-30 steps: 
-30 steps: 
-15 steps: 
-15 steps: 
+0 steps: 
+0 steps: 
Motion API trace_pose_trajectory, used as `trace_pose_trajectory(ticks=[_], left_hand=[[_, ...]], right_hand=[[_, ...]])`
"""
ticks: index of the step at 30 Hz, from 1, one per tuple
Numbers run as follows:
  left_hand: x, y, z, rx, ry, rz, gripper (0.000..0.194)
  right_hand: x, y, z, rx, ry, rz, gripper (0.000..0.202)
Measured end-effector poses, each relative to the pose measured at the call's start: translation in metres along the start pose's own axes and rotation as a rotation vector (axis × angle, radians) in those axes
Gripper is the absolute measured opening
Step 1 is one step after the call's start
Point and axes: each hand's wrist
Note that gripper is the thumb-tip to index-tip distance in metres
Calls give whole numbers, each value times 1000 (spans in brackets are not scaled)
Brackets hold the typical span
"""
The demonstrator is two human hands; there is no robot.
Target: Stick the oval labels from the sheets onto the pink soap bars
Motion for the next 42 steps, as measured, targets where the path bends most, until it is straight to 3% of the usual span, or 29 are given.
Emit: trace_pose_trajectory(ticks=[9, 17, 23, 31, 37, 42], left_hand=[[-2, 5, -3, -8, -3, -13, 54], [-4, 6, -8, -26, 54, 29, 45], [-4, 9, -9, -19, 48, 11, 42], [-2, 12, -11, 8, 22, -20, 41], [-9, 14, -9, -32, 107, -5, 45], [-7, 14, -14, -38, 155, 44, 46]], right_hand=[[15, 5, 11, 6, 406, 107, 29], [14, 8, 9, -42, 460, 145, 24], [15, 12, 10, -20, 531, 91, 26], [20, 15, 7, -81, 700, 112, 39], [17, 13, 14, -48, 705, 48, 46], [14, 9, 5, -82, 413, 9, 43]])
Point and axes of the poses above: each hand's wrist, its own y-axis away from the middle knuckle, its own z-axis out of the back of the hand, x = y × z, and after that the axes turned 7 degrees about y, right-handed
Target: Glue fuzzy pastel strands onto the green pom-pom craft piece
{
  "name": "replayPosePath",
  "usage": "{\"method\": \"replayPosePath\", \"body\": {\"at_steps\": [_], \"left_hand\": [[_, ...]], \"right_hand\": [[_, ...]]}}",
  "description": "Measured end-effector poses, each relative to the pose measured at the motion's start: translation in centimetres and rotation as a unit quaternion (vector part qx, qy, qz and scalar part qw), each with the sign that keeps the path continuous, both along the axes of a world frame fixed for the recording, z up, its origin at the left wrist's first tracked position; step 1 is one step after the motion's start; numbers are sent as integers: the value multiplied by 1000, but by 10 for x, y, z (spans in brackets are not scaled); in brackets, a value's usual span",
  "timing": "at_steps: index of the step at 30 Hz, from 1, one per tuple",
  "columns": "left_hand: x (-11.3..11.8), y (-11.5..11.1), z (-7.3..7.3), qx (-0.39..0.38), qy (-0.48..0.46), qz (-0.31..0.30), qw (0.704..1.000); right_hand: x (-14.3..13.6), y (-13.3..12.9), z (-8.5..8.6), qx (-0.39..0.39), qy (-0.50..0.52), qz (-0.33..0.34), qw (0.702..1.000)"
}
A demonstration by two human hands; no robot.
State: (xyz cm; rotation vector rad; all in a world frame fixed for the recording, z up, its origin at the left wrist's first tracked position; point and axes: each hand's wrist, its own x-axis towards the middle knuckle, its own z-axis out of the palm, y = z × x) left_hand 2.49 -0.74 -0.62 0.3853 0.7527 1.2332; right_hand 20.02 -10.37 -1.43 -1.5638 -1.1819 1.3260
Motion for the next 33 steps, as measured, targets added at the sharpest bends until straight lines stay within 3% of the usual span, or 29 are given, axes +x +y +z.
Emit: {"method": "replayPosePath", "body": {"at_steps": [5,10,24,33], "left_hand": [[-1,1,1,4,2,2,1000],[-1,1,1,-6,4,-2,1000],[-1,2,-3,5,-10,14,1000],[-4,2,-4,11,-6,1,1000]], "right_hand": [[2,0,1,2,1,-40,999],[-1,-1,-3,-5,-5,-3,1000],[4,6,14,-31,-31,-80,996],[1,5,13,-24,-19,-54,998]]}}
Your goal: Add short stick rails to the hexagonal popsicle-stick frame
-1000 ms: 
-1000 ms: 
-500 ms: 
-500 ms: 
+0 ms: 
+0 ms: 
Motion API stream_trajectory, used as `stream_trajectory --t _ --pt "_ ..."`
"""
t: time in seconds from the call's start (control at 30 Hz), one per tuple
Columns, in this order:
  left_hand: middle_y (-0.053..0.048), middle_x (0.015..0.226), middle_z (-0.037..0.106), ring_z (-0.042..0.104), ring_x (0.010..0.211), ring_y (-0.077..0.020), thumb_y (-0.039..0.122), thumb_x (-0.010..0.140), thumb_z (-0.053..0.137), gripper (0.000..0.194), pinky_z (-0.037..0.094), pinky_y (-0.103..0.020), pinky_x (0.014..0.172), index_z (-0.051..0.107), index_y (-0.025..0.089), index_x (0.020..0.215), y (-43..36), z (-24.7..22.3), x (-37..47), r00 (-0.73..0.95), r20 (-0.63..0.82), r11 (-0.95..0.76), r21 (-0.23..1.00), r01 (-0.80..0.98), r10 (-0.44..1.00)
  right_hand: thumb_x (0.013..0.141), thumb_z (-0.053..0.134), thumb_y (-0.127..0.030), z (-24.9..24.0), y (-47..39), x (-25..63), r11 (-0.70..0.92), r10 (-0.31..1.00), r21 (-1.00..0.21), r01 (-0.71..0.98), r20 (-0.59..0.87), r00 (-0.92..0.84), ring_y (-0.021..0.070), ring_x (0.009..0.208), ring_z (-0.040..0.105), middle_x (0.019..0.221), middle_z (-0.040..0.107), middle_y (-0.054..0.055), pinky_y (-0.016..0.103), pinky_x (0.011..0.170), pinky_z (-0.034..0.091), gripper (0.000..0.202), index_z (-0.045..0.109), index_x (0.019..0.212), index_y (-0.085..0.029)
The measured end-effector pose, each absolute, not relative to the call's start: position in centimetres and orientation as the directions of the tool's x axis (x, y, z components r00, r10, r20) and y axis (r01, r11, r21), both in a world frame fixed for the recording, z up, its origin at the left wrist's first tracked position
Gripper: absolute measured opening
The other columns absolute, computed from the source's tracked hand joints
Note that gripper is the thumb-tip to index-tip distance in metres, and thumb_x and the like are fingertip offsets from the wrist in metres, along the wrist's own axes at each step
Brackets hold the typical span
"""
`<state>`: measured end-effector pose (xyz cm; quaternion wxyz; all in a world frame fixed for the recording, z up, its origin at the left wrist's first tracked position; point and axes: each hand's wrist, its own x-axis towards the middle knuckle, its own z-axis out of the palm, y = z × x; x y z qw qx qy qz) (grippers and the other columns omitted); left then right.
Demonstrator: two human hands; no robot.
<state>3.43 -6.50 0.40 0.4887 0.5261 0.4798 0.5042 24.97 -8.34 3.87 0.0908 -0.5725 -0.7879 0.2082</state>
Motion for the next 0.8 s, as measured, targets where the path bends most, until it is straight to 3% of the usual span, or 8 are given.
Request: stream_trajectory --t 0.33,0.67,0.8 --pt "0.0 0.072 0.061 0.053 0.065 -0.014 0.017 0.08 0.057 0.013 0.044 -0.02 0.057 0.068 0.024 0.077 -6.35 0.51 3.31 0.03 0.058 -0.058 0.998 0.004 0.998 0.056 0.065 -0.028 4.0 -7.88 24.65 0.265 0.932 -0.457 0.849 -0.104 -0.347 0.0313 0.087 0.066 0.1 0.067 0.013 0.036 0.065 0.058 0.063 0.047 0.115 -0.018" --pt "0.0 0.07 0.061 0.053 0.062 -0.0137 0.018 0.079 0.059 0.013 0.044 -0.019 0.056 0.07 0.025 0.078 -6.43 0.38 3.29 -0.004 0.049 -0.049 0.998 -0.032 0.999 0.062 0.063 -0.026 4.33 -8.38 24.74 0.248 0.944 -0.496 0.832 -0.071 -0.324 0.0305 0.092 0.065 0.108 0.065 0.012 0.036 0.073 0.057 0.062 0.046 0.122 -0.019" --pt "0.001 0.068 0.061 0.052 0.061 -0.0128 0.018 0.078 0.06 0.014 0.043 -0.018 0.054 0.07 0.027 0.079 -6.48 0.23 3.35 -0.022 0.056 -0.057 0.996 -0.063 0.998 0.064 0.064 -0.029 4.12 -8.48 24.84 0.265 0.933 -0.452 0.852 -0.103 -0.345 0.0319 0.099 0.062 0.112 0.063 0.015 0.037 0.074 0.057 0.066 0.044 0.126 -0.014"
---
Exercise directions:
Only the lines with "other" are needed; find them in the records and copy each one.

Output of the task:
The other columns absolute, computed from the source's tracked hand joints
`<state>`: measured end-effector pose (xyz cm; quaternion wxyz; all in a world frame fixed for the recording, z up, its origin at the left wrist's first tracked position; point and axes: each hand's wrist, its own x-axis towards the middle knuckle, its own z-axis out of the palm, y = z × x; x y z qw qx qy qz) (grippers and the other columns omitted); left then right.

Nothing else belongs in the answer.